Monastery information
- Full name: The Abbey of Thelema in Cefalù
- Order: A∴A∴
- Established: 1920
- Disestablished: 1923 (after 3 years)
- Dedication: Nuit
- Controlled churches: Gnostic Catholic Church

People
- Founder: Aleister Crowley

Site
- Location: Cefalù, Italy
- Visible remains: chapter house, sacristy, parts of the frater and infirmary room
- Public access: free access

= Abbey of Thelema =

Building in Cefalù, Italy

The Abbey of Thelema is a small house which was used as a temple and spiritual centre, founded by Aleister Crowley and Leah Hirsig in Cefalù (Sicily, Italy) in 1920.

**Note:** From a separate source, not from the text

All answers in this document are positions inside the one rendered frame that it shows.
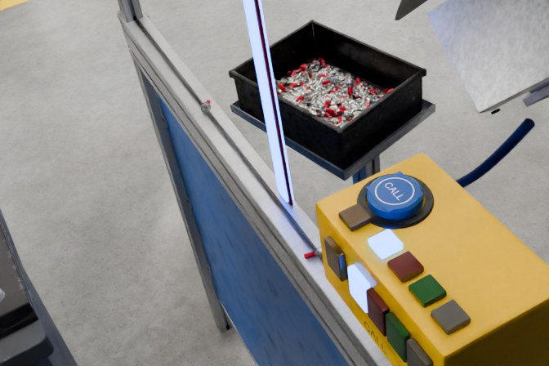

The villa still stands today, but in poor condition. Filmmaker Kenneth Anger, himself a devotee of Crowley, later uncovered and filmed some of its murals in his film Thelema Abbey (1955), now considered a lost film.

==Name==
The name was borrowed from François Rabelais's satire, Gargantua and Pantagruel, where an Abbaye de Thélème is described as a sort of "anti-monastery" where the lives of the inhabitants were "spent not in laws, statutes, or rules, but according to their own free will and pleasure." The name "Thelema" is derived from the Greek θέλημα (thélêma), which refers to 'divine will'.

==Objectives==
The Abbey was to be Crowley's commune, while also being a type of magical school, giving it the designation Collegium ad Spiritum Sanctum (A College towards the Holy Spirit). The general programme was in line with the A∴A∴ course of training, and included daily adorations to the sun, a study of Crowley's writings, regular yogic and ritual practices (which were to be recorded), as well as general domestic labour. The object was for students to devote themselves to the Great Work of discovering and manifesting their True Will.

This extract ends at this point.